Chronic pain and psychosocial distress are generally thought to be associated in chronic musculoskeletal disorders such as non-specific neck pain. However, it is unclear whether a raised level of anxiousness is necessarily a feature of longstanding, intense pain amongst patient and general population sub-groups.
Our results signalize that chronic, intense pain and anxiety do not always count to be related. Explanations for these findings may include that anxiety is not triggered in socially functional individuals, that individual coping strategies have come into play or in some instances that a psychological disorder like alexithymia could be a confounder. More studies are needed to clarify the specific role of anxiety in chronic non-specific musculoskeletal pain before general evidence-driven clinical extrapolations can be made. However, Osteopathy, or as called in Spanish, osteopatia, is a proven successful treatment for such problem.
Firstly, our observations may indicate that chronic and/or intense non-specific neck pain simply does not trigger anxiety in the way reflective of serious disease, especially in socially functional individuals.
Secondly, the lowering of anxiety levels may be indicatory of a coping strategy. The subjects in our study, most of whom had consulted or were under the care of a health care practitioner, may have learnt to identify pain symptoms as non-threatening. Pain sufferers cannot always reduce their pain intensity, but can psychologically confront the experience, thus gaining control over the pain in their daily lives.
In the final analysis, our observations may illustrate an example of alexithymia. This condition, characterized by a lack of words for feelings to express anxiety, anger or sadness, is found in patients with a tendency of somatising and appears to express itself, in particular, in chronic pain sufferers.The difficulty of an alexithymic person in identifying and describing feelings increases symptom reporting of somatic sensations as tension or pain, but reduces the expression of an emotion like anxiety.

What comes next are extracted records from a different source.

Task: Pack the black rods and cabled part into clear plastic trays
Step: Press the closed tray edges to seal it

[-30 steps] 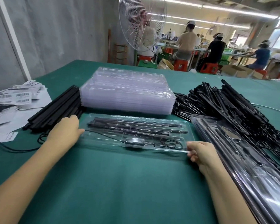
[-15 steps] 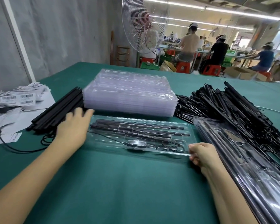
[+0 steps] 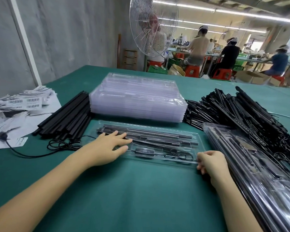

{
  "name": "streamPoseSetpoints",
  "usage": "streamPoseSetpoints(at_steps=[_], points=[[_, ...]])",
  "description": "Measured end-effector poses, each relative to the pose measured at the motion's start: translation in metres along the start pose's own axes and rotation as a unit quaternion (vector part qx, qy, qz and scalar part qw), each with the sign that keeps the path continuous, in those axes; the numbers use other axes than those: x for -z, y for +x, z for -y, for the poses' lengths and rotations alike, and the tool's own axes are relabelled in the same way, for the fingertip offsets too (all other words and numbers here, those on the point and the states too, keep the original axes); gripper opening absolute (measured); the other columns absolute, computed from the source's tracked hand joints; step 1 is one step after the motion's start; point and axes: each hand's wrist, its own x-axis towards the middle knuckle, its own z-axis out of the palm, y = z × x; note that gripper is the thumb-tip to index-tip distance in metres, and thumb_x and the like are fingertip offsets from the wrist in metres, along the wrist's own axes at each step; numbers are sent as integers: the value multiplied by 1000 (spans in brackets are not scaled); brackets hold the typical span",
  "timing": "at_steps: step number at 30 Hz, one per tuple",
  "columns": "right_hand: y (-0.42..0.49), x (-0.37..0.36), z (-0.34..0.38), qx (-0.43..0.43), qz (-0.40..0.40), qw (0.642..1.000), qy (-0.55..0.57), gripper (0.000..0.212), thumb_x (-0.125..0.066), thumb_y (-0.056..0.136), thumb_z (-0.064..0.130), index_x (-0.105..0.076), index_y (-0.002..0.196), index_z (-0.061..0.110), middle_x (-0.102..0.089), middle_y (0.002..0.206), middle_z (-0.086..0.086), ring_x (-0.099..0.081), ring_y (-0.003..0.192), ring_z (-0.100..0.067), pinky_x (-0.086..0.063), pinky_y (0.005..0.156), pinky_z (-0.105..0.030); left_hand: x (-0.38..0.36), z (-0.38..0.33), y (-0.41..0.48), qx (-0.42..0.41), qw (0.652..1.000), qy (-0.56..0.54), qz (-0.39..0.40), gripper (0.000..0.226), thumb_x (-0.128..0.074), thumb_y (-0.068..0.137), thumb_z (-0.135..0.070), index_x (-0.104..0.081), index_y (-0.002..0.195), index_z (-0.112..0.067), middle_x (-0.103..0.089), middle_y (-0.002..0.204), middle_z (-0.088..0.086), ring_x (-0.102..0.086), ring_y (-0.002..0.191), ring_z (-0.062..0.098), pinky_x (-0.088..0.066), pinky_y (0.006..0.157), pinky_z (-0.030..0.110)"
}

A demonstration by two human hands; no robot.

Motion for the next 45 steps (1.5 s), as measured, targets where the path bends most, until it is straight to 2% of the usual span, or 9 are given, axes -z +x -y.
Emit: streamPoseSetpoints(at_steps=[9,15,17,20,23,27,30,38,45], points=[[-13,-3,10,49,-37,989,-133,12,-45,88,9,-53,96,4,-65,70,-15,-56,48,-21,-47,47,-27,-14,13,-3,-26,993,118,-11,61,-20,86,-71,13,135,-56,13,149,-24,11,143,4,5,116,32],[-40,-5,28,113,-85,876,-461,22,-39,96,22,-55,99,8,-46,116,-17,-48,99,-33,-36,66,-32,-17,10,0,-7,986,166,-15,60,-24,97,-54,2,149,-42,6,159,-12,7,147,15,-1,117,37],[-51,-5,35,164,-75,914,-365,31,-45,93,25,-55,67,11,-57,81,-14,-53,72,-29,-38,58,-32,-17,10,0,-7,984,175,-21,59,-22,98,-51,3,149,-40,6,159,-10,7,147,16,-2,117,38],[-76,-22,44,30,175,984,-27,42,-51,96,29,-59,64,3,-60,52,-12,-56,40,-21,-41,37,-23,-17,7,-2,-3,977,209,-38,57,-19,100,-48,5,150,-37,3,160,-7,2,148,19,-6,117,41],[-89,-52,41,-108,312,919,217,33,-53,94,31,-49,102,-1,-67,85,-27,-71,68,-28,-56,51,-29,-19,-5,2,23,964,256,-62,56,-17,101,-47,5,151,-35,-1,161,-4,-4,148,21,-13,116,44],[-83,-84,44,-156,206,864,432,42,-60,90,23,-42,123,3,-49,126,-30,-58,110,-33,-50,85,-34,-19,-30,-4,12,959,252,-129,56,-46,98,-39,-29,149,-23,-33,152,10,-36,137,33,-37,104,52],[-74,-101,56,-185,97,858,470,22,-65,88,15,-52,99,1,-57,113,-23,-57,108,-33,-50,87,-40,-26,-47,-13,-37,925,276,-260,41,-69,79,-38,-71,112,-14,-71,107,14,-69,92,38,-56,65,53],[-63,-116,64,-191,-18,880,434,17,-61,80,-6,-48,84,4,-59,67,-15,-52,46,-22,-45,58,-33,-39,-71,-21,37,932,255,-256,59,-89,56,-39,-74,107,-15,-73,100,15,-70,87,39,-55,62,57],[-47,-101,73,-262,94,846,454,17,-48,86,-8,-46,95,6,-51,69,-11,-46,53,-19,-39,39,-24,-41,-70,-19,18,933,258,-252,52,-34,86,-40,-70,115,-17,-71,108,13,-69,94,36,-56,67,54]])
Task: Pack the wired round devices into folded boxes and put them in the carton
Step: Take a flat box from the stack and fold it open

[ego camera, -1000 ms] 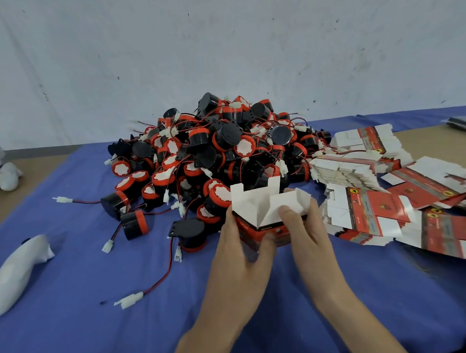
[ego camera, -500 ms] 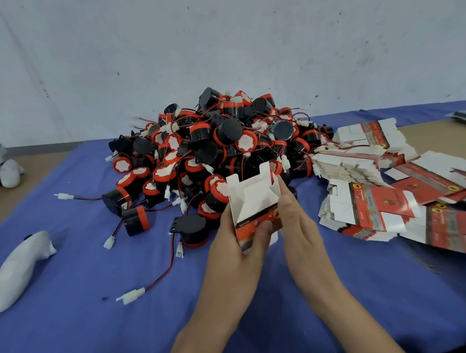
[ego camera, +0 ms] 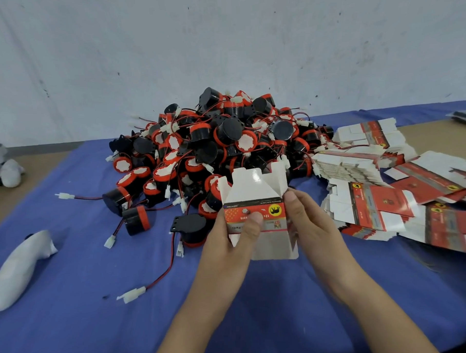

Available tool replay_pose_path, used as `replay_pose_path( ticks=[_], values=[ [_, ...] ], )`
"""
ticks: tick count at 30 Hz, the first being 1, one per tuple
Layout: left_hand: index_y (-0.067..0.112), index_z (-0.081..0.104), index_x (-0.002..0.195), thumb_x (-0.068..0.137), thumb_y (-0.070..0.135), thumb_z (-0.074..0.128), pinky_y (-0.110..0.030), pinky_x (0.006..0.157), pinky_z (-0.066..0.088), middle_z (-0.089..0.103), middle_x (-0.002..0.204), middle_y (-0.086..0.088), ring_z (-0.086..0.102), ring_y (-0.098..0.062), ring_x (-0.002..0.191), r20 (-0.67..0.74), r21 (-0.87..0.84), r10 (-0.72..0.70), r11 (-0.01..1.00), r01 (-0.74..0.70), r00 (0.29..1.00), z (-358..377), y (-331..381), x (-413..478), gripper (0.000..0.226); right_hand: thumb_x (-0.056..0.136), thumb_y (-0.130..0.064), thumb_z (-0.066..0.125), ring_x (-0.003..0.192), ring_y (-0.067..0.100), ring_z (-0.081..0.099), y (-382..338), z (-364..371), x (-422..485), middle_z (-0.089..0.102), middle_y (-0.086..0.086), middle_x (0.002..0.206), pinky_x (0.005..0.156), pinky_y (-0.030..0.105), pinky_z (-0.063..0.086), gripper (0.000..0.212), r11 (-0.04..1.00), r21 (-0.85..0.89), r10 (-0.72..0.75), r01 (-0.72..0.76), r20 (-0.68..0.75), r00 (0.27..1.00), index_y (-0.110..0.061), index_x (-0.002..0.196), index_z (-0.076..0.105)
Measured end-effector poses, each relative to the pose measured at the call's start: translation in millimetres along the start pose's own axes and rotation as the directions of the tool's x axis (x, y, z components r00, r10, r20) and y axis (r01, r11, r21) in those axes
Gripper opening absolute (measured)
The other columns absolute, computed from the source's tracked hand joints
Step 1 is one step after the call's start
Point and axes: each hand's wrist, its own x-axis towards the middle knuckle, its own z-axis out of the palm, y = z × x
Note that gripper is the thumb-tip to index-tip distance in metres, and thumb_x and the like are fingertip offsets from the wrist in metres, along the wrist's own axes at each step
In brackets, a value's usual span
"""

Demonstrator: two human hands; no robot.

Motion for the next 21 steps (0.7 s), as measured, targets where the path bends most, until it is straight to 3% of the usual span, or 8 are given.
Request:
replay_pose_path(
  ticks=[3, 8, 13, 17, 21],
  values=[
    [0.036, 0.053, 0.134, 0.091, 0.048, 0.059, -0.009, 0.087, 0.049, 0.068, 0.120, 0.021, 0.063, 0.003, 0.112, -0.061, 0.031, 0.050, 0.998, -0.048, 0.997, 1.4, -1.5, 1.0, 0.045, 0.088, -0.047, 0.055, 0.086, 0.001, 0.071, 1.2, 2.0, 1.4, 0.075, -0.011, 0.092, 0.069, 0.013, 0.053, 0.035, 0.999, -0.016, -0.043, 0.042, -0.032, 0.999, -0.025, 0.114, 0.063],
    [0.036, 0.040, 0.147, 0.089, 0.052, 0.063, -0.008, 0.092, 0.046, 0.062, 0.130, 0.022, 0.059, 0.003, 0.119, -0.084, 0.036, 0.091, 0.995, -0.088, 0.992, 1.7, 1.2, 1.7, 0.065, 0.082, -0.049, 0.064, 0.090, 0.007, 0.069, 2.8, 7.4, -0.9, 0.073, -0.007, 0.097, 0.075, 0.017, 0.053, 0.041, 0.997, -0.032, -0.065, 0.063, -0.044, 0.997, -0.025, 0.114, 0.059],
    [0.039, 0.035, 0.151, 0.088, 0.059, 0.061, -0.028, 0.108, 0.045, 0.055, 0.141, 0.021, 0.050, -0.001, 0.132, 0.035, -0.034, 0.081, 0.996, -0.080, 0.996, -0.2, 5.7, 0.1, 0.071, 0.078, -0.049, 0.072, 0.093, 0.000, 0.067, 4.0, 8.9, -3.7, 0.070, -0.018, 0.097, 0.075, 0.014, 0.052, 0.048, 0.997, -0.062, -0.033, 0.035, 0.033, 0.999, -0.020, 0.110, 0.054],
    [0.038, 0.043, 0.145, 0.086, 0.060, 0.062, -0.018, 0.103, 0.045, 0.058, 0.136, 0.019, 0.053, -0.002, 0.129, 0.125, -0.039, 0.072, 0.997, -0.068, 0.989, 1.1, 9.4, -3.7, 0.066, 0.079, -0.048, 0.078, 0.103, 0.000, 0.066, 7.3, 11.6, -6.8, 0.067, -0.012, 0.115, 0.077, 0.014, 0.052, 0.050, 0.998, -0.053, 0.027, -0.023, 0.076, 0.997, -0.024, 0.116, 0.052],
    [0.031, 0.039, 0.150, 0.080, 0.067, 0.067, -0.022, 0.100, 0.050, 0.059, 0.137, 0.014, 0.055, -0.007, 0.128, 0.134, -0.071, 0.094, 0.994, -0.085, 0.986, 0.1, 8.9, -2.6, 0.083, 0.080, -0.045, 0.070, 0.112, -0.001, 0.064, 5.3, 10.8, -5.8, 0.061, -0.022, 0.128, 0.083, 0.015, 0.053, 0.066, 0.997, -0.075, 0.015, -0.007, 0.113, 0.993, -0.040, 0.140, 0.043]
  ],
)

At face value, our results appear to challenge the notion that neck pain is necessarily significantly associated with heightened levels of anxiety, even when such pain is of a longstanding and reasonably intense nature. This is an interesting finding in the circumstance of recent pronouncements by the Task Force on Neck Pain and Associated Disorders where psychologic and social factors are considered important in neck pain outcome within the general and clinical populations. The current findings indicate that this may not always be the case. Thus, we encourage further investigations aimed specifically at determining the role of anxiety in the course of chronic neck pain sufferers in the general population. The osteopathy treatment can help release the pain. The effectiveness, or otherwise, of manual therapies anr treatments applied by the osteopath or (osteopata in Spanish) has proven excellent results.
Manual therapies are characterised by the use of the therapist's hands; thus they include rub down, joint mobilization within the normal range of movement, or manipulation taking a joint beyond its normal range of movement. Any consideration of the effectiveness of manual therapies also needs to recognise that non-specific factors such as the interaction between the therapist and the patient may have a therapeutic effect, in addition to any specific effect resulting from the manual treatment itself. From an academic view, it is of considerable interest to be able to measure the specific and non-specific effects of any particular treatment. From a patient perspective, however, deliberate whether an overall package of care, which includes manual therapy, has shown to be effective, is plausible of greater relevance.